AIM OF THE EXERCISE:
Look through the entries below and count the lines with the word "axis" in them; give only the number.
:: INFORMATION PROVIDED
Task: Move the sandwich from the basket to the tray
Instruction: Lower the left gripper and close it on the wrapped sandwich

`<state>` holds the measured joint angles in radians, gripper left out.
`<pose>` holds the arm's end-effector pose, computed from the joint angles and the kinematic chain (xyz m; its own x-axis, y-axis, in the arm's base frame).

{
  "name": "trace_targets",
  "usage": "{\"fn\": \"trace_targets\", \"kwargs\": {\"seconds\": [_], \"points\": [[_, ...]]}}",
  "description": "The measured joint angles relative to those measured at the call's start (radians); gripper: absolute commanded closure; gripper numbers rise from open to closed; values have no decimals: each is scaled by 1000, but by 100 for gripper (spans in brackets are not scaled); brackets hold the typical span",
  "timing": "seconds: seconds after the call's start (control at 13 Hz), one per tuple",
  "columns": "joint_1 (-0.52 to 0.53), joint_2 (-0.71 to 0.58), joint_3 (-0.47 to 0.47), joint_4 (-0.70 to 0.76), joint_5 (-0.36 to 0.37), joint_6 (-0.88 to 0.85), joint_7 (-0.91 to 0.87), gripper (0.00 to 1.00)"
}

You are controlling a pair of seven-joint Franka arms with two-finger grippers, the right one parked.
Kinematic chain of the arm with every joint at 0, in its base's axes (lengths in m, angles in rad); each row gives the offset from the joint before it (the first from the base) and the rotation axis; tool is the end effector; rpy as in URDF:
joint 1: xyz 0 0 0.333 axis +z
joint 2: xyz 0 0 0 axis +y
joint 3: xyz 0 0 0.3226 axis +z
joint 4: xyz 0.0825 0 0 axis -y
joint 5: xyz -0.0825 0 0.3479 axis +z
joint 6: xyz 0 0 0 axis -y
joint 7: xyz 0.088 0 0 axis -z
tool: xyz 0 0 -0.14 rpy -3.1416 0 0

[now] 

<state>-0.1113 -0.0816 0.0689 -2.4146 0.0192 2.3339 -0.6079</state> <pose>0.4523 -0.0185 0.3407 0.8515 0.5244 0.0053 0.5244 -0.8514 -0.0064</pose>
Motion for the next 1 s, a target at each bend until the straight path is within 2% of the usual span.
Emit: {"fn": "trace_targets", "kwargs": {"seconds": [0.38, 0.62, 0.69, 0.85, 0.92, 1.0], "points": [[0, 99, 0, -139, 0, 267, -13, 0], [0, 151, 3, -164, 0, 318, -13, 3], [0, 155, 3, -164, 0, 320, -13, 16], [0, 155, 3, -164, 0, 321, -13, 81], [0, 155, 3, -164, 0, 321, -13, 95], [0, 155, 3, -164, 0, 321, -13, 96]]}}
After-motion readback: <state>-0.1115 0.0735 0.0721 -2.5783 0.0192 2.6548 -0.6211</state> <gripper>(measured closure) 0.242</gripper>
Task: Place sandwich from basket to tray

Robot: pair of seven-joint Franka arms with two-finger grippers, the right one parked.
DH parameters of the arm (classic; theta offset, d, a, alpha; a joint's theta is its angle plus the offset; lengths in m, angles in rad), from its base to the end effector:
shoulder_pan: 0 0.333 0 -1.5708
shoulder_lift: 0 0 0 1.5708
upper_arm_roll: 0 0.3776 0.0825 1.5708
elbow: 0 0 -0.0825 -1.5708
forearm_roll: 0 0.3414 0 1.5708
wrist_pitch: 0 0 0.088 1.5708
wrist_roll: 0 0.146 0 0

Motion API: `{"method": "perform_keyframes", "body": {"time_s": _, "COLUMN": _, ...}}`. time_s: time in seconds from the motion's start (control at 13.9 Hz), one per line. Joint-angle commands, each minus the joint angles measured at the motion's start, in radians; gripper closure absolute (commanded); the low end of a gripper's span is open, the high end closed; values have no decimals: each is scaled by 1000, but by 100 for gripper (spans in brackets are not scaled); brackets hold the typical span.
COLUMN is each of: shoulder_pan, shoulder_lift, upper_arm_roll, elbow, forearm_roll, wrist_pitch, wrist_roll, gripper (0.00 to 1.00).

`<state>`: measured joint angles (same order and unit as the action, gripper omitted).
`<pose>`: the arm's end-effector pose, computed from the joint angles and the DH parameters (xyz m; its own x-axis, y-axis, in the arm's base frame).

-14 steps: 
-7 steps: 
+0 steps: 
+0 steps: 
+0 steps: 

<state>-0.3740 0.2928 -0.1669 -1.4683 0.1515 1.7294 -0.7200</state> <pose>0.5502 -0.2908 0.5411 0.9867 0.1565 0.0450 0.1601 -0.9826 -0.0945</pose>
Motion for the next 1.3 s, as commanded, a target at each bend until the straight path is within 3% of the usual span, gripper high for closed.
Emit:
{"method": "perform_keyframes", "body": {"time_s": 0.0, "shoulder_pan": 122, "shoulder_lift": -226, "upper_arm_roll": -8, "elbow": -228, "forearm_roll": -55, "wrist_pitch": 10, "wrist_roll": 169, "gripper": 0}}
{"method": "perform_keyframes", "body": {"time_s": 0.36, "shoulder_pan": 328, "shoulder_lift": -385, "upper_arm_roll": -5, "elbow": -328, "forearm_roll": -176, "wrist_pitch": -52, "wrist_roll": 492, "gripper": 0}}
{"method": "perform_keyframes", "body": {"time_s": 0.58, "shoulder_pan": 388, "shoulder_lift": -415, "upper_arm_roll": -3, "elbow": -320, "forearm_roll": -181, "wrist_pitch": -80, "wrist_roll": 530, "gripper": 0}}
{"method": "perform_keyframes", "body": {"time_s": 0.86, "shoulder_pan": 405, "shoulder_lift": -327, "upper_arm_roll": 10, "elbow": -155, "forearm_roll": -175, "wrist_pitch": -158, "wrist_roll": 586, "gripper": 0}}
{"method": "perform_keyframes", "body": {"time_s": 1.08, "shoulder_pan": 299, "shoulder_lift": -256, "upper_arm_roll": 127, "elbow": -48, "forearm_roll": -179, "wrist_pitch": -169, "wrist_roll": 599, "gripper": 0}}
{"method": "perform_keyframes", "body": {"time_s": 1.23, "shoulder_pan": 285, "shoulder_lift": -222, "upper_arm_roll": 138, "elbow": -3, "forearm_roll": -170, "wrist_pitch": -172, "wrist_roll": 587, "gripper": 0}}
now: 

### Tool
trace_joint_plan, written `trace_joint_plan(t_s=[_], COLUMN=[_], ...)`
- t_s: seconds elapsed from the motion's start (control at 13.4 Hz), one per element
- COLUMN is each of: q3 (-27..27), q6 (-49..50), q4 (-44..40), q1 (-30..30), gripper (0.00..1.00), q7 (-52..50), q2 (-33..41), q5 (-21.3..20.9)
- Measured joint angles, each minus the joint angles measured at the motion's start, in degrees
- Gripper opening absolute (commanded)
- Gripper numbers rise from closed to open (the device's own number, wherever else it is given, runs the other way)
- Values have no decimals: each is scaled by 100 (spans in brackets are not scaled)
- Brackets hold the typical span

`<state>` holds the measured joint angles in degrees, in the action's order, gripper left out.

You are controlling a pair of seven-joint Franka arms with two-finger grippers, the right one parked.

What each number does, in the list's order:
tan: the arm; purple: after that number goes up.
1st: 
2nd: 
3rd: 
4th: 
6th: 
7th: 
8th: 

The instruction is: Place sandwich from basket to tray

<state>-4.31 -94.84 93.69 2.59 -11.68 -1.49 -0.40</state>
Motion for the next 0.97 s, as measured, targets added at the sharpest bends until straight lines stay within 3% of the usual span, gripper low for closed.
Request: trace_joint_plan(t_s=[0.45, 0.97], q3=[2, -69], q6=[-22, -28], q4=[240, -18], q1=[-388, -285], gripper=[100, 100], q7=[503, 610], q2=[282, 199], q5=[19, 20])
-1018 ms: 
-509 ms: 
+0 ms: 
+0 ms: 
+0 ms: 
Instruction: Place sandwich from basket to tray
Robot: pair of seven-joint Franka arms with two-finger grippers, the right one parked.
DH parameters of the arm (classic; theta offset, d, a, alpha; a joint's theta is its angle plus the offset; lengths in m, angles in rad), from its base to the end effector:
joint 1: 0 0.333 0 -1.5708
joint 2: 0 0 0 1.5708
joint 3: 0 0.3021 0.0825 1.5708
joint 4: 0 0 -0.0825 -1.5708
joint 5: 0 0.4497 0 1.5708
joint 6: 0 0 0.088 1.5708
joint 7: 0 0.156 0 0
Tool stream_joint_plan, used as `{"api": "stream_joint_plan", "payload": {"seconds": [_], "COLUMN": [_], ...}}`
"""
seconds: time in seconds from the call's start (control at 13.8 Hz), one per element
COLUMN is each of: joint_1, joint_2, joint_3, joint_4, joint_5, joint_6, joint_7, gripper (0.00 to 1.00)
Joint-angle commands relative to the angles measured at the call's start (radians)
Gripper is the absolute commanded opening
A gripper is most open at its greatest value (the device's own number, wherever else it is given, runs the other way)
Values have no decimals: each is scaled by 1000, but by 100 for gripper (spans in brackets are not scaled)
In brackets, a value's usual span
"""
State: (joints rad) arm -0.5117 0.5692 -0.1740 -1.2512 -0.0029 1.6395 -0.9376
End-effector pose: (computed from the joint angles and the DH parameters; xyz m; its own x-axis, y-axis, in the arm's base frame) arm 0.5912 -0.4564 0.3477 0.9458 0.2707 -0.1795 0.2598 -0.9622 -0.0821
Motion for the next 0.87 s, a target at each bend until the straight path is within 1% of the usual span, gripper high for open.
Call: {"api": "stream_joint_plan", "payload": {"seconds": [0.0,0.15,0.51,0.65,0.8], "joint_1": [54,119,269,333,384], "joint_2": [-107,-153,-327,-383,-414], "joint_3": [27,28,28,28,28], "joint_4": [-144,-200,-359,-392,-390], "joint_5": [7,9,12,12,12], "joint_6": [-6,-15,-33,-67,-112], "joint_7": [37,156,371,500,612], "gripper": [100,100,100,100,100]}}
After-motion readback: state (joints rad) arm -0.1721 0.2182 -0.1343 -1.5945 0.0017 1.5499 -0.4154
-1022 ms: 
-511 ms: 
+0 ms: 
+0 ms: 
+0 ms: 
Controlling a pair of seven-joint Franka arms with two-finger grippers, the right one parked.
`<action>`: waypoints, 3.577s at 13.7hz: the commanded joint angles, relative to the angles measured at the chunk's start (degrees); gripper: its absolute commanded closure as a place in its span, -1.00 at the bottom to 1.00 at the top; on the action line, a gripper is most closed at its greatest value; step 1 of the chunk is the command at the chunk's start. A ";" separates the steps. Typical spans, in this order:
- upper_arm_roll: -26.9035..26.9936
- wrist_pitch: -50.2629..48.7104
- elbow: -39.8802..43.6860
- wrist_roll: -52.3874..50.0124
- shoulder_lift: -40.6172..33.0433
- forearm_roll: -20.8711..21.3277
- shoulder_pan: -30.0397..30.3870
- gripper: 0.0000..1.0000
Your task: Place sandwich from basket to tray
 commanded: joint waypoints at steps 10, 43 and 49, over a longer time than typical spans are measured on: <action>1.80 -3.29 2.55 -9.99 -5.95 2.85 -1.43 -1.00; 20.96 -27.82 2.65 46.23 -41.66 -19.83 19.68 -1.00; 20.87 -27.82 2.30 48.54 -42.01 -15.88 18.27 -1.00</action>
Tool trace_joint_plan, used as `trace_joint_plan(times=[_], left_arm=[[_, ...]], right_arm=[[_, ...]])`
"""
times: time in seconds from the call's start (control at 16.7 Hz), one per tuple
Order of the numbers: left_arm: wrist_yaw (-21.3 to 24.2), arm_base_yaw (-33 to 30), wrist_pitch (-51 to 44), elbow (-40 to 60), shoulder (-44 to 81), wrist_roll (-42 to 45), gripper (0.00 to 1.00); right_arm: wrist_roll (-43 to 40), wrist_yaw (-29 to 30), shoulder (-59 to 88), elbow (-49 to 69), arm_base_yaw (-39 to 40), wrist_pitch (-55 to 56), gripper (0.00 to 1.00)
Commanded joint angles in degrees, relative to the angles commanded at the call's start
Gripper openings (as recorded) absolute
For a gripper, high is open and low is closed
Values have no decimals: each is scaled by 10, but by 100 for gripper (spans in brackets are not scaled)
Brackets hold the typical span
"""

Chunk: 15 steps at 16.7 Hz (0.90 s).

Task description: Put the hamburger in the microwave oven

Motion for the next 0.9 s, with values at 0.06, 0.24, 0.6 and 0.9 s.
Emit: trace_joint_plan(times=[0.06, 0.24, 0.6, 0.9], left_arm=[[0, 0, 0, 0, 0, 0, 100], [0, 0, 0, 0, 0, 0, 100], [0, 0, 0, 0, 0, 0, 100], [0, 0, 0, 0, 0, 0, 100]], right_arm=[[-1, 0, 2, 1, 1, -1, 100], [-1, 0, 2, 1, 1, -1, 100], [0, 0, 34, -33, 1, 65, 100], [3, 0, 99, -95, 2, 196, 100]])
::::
RESPONSE TO THIS TASK:
11